We welcome back Zeynep Kilic to the Displaced Nation for Part 2 of her story about searching for love in the United States. Turkish born and bred, she’d endured two failed marriages to Turkish men before determining to hunt for an American mate. By then she’d taken out American citizenship and had an American Ph.D. In Part 1 of this post, she described her first bout of Internet dating in Arizona. She’d become increasingly frustrated by being told she looked “exotic” as compared to American women. Let’s see how she fares in Alaska, the aptly-named Last Frontier…

— ML AWANOHARA

I move away to Alaska in 2008, slightly tired of the recurring comments from American men about my exoticism as well as my record of failure on Arizona’s online dating scene. I know nobody means any harm by labeling me exotic. I know it is a compliment. I have been told that many times.

Still, it doesn’t sit well in my heart.

But the fact is, I am still shaking my metaphorical ass in this literal mating dance, which must mean one of two things at this point:

  1. I must have some hope left that gentlemen don’t prefer blondes; or
  2. I am desperate to make it work with an American before going back to choosy Turkish mothers and their sons.

Lots of space — and lots of men?

Before my move, everybody jokes that there are so many men per woman in Alaska that I should find a man soon enough. Like a good academic, I research the validity of this legend — only to find that it’s true only if you can stand to live in the Bush — the remote, rural parts of the state. In such places, sexual abuse and rape are also rampant, particularly against Alaska Native women.

I will not be going anywhere near.

In fact, I am moving to the largest city in Alaska — which is literally the smallest town I would have ever lived in as an adult. And in this city, the male-to-female ratio is about the same as elsewhere in America.

I am not holding my breath.

As I search through profiles I realize that my chances in fact might be lower in this part of the world. I see just two kinds of men:

  1. The über-athlete who can’t go to bed in peace unless he skis a super hard-core mountain every weekend, backpacks all summer, and camps in -30 degree weather because — gasp! — it is “fun”; or
  2. The I-kill-a-bear-for-my-woman-with-my-bare-hands kind of guy, who lives for his gas-guzzling vehicle, be it a dirt bike, snow machine, or huge truck that hauls thousands of pounds of manly stuff in the back.

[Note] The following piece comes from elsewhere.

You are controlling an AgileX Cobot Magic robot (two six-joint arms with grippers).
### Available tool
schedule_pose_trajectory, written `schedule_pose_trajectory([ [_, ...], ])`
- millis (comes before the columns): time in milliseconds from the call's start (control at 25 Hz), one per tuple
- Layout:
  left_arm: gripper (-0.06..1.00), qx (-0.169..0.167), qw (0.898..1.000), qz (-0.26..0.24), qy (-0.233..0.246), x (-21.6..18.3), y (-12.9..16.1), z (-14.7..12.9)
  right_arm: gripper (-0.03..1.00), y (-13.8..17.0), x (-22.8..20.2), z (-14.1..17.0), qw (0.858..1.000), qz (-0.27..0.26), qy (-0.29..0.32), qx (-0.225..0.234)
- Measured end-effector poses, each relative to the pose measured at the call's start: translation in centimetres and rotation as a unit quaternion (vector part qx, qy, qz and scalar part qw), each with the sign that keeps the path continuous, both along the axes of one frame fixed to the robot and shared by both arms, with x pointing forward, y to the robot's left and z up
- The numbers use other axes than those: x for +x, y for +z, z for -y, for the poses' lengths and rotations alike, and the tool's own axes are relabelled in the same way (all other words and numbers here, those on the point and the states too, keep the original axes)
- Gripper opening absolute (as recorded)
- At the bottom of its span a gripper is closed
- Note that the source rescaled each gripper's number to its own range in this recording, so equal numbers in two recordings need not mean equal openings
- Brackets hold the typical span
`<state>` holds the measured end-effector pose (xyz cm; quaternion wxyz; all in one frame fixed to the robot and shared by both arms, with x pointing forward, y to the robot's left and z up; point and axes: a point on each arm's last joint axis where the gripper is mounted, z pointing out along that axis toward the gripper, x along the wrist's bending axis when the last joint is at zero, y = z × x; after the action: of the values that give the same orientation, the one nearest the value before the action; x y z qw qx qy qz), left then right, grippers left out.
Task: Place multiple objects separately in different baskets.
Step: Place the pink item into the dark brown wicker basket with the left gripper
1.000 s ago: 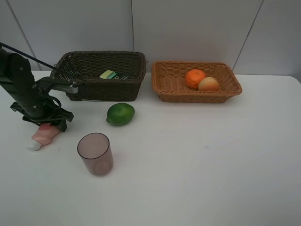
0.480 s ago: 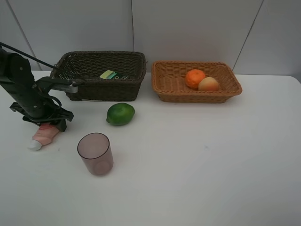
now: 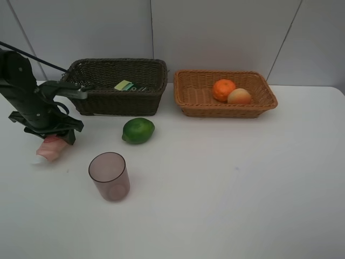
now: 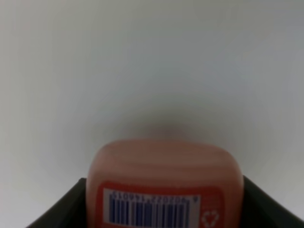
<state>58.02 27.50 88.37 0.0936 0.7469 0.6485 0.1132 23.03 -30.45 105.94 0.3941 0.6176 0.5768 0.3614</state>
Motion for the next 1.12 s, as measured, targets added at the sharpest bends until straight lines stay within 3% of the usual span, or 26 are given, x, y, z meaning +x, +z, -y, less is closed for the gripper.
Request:
schedule_pose_trajectory([
  [360,0.69,-0.025,0.992,0.123,0.024,3.0,10.7,0.8,1.00,0.0,0.0,0.0,1.000,0.000,0.000,0.000],
  [600,0.69,-0.054,0.970,0.236,0.012,6.2,15.8,2.6,1.00,0.0,0.0,0.0,1.000,0.000,0.000,0.000],
  [720,0.69,-0.064,0.954,0.294,0.008,8.0,15.9,2.9,1.00,0.0,0.0,0.0,1.000,0.000,0.000,0.000],
  [760,0.69,-0.070,0.942,0.328,0.006,9.2,15.0,3.1,1.00,0.0,0.0,0.0,1.000,0.000,0.000,0.000],
  [880,0.69,-0.079,0.925,0.372,0.002,10.7,13.5,3.3,1.00,0.0,0.0,0.0,1.000,0.000,0.000,0.000],
  [1000,0.69,-0.083,0.916,0.391,0.000,11.7,11.8,3.5,1.00,0.0,0.0,0.0,1.000,0.000,0.000,0.000],
  [1120,0.69,-0.083,0.920,0.384,0.000,12.4,9.6,3.6,1.00,0.0,0.0,0.0,1.000,0.000,0.000,0.000],
])
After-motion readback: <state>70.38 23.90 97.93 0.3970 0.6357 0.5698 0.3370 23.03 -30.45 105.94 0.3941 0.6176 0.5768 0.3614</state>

I decide I have no chance in this town. These are not my people.

It’s all relative!

To my surprise, my profile attracts greater interest in the frozen north. Who knew I had to drive across the continent to become a relative hottie!

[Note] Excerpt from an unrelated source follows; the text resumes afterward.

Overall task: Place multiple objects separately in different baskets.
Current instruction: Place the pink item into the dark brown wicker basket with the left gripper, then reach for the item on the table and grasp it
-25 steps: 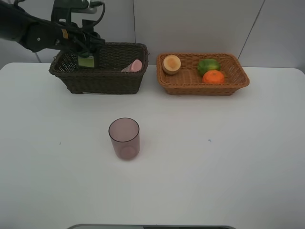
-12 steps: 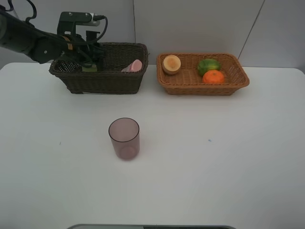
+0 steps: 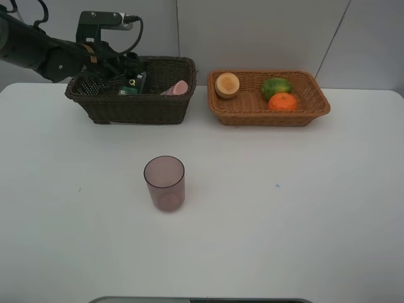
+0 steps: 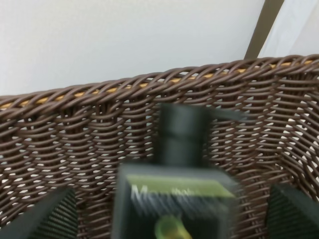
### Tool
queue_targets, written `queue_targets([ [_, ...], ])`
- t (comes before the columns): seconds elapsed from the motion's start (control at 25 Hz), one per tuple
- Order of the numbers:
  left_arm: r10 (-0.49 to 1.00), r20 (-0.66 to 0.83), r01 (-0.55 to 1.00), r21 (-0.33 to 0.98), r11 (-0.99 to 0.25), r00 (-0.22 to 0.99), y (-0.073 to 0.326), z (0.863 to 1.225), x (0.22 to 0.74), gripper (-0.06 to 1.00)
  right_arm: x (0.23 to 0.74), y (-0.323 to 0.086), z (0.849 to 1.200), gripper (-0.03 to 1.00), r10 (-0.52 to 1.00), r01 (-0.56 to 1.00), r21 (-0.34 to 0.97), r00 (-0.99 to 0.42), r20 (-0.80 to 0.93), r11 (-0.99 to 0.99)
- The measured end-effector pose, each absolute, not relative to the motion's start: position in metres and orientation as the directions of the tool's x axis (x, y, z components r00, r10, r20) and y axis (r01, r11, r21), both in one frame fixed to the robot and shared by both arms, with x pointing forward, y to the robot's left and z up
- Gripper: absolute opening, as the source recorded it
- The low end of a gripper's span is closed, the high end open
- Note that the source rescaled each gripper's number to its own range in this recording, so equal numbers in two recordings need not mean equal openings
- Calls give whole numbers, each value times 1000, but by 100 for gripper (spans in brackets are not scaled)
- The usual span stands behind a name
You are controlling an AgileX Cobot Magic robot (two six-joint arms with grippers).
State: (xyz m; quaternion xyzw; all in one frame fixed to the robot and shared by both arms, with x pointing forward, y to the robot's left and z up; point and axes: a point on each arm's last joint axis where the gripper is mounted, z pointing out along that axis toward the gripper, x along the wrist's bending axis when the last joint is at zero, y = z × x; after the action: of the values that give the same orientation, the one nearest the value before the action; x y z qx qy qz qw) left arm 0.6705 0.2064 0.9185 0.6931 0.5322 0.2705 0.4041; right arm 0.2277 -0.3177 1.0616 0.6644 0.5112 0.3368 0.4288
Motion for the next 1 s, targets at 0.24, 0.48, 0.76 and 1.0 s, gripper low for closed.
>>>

I am almost forty and still overweight. I’ll take it.

Though I am still surprised no one thinks I am an American.

Let’s be honest, the name is not helping — but seriously? How could I have been blind for so long? Why did I fancy myself as Americanized?

My friend Eun tells me I need to acquire racial consciousness: I am not a white woman; I am a woman of color. I consider it. It will take three years but I will eventually acknowledge the debt I owe to the American men I met in a romantic context — who, unbeknownst to me, upon seeing my picture online, established my exotic quotient right away.

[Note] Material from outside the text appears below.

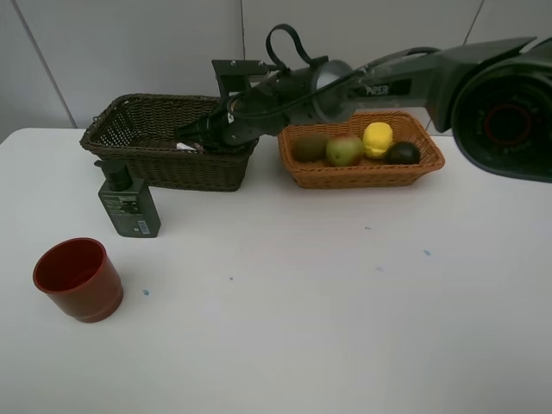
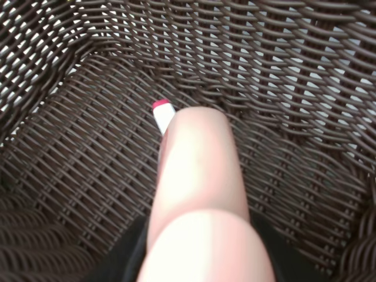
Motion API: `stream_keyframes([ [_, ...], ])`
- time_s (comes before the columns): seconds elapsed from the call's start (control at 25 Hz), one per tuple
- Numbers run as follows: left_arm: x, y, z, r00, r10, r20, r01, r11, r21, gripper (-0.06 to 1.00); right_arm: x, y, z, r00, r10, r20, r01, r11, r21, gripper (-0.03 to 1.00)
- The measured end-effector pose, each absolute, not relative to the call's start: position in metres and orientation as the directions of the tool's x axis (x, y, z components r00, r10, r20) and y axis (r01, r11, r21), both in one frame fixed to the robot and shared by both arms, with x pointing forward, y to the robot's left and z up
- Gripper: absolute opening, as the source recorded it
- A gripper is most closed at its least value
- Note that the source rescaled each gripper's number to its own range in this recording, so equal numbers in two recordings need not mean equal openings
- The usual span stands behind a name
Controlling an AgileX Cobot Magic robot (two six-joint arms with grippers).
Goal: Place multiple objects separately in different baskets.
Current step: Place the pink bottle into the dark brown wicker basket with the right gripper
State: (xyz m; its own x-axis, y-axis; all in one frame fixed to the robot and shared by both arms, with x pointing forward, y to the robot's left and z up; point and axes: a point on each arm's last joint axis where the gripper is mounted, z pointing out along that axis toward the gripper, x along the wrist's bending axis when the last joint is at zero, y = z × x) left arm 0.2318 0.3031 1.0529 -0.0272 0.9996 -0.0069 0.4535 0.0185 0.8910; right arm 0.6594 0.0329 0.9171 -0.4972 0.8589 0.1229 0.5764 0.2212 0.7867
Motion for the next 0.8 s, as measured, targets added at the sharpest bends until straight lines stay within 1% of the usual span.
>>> stream_keyframes([
  [0.08,0.2318,0.3031,1.0529,-0.027,1.0,-0.007,0.454,0.019,0.891,0.97,0.6598,0.0324,0.9171,-0.498,0.859,0.12,0.575,0.223,0.787,0.22],
  [0.12,0.2318,0.3031,1.0529,-0.027,1.0,-0.007,0.454,0.019,0.891,0.97,0.6615,0.0305,0.9174,-0.495,0.86,0.119,0.572,0.22,0.79,0.24],
  [0.16,0.2318,0.3031,1.0529,-0.027,1.0,-0.007,0.454,0.019,0.891,0.97,0.6626,0.0296,0.9178,-0.495,0.861,0.119,0.569,0.218,0.793,0.3],
  [0.2,0.2318,0.3031,1.0529,-0.027,1.0,-0.007,0.454,0.019,0.891,0.97,0.6631,0.0293,0.9181,-0.496,0.86,0.119,0.566,0.216,0.795,0.44],
  [0.28,0.2318,0.3031,1.0529,-0.027,1.0,-0.007,0.454,0.019,0.891,0.97,0.6638,0.0301,0.9194,-0.506,0.855,0.114,0.549,0.218,0.807,0.76],
  [0.32,0.2318,0.3031,1.0529,-0.027,1.0,-0.007,0.454,0.019,0.891,0.97,0.6641,0.0303,0.92,-0.513,0.852,0.106,0.539,0.223,0.812,0.85],
  [0.36,0.2318,0.3031,1.0529,-0.027,1.0,-0.007,0.454,0.019,0.891,0.97,0.6642,0.0305,0.9203,-0.517,0.85,0.1,0.532,0.228,0.816,0.91],
  [0.44,0.2318,0.3031,1.0529,-0.027,1.0,-0.007,0.454,0.019,0.891,0.97,0.6643,0.0305,0.9204,-0.521,0.848,0.094,0.527,0.233,0.817,0.97],
  [0.52,0.2318,0.3031,1.0529,-0.027,1.0,-0.007,0.454,0.019,0.891,0.97,0.6643,0.0304,0.9203,-0.522,0.848,0.091,0.526,0.236,0.817,0.99],
  [0.8,0.2318,0.3031,1.0529,-0.027,1.0,-0.007,0.454,0.019,0.891,0.97,0.6641,0.0299,0.9221,-0.52,0.849,0.09,0.528,0.237,0.816,1.0],
])
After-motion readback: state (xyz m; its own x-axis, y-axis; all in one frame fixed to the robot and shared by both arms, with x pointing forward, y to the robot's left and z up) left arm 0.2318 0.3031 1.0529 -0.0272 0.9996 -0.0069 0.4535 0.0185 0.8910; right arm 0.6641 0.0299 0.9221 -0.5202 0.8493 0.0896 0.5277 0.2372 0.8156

Who would have guessed I would learn a lesson about my racialized self because of these men who objectified me — not because of my education on the topic? This moment of reckoning does not make me feel good about my academic self, by the way, though my non-academic self is sheepishly feeling, well, sexified.

Happily ever after…

But let’s get on with my story. Am I with an American now? Yep. Is he close to his mother? Nope! Am I feeling bad about myself for wishing for a hands-off mother-in-law? You betcha!

He (his name is Wayne) is blond and has blue eyes. I take Wayne to Turkey, and all my friends and family tell me what lovely blue eyes he has. “Oh, no,” I cut them off, “stop focusing on his blue American eyes! That does not make him a better guy compared to my earlier Turkish mates who had beautiful non-blue eyes.”

They all laugh. They think I am so uptight (must be the sociologist in me).

“Relax,” they say. “He is a cute American, and we like his tattoo.”

Did I mention that Wayne has a manly tattoo sprawling across his very muscular — non-Turkish — arms?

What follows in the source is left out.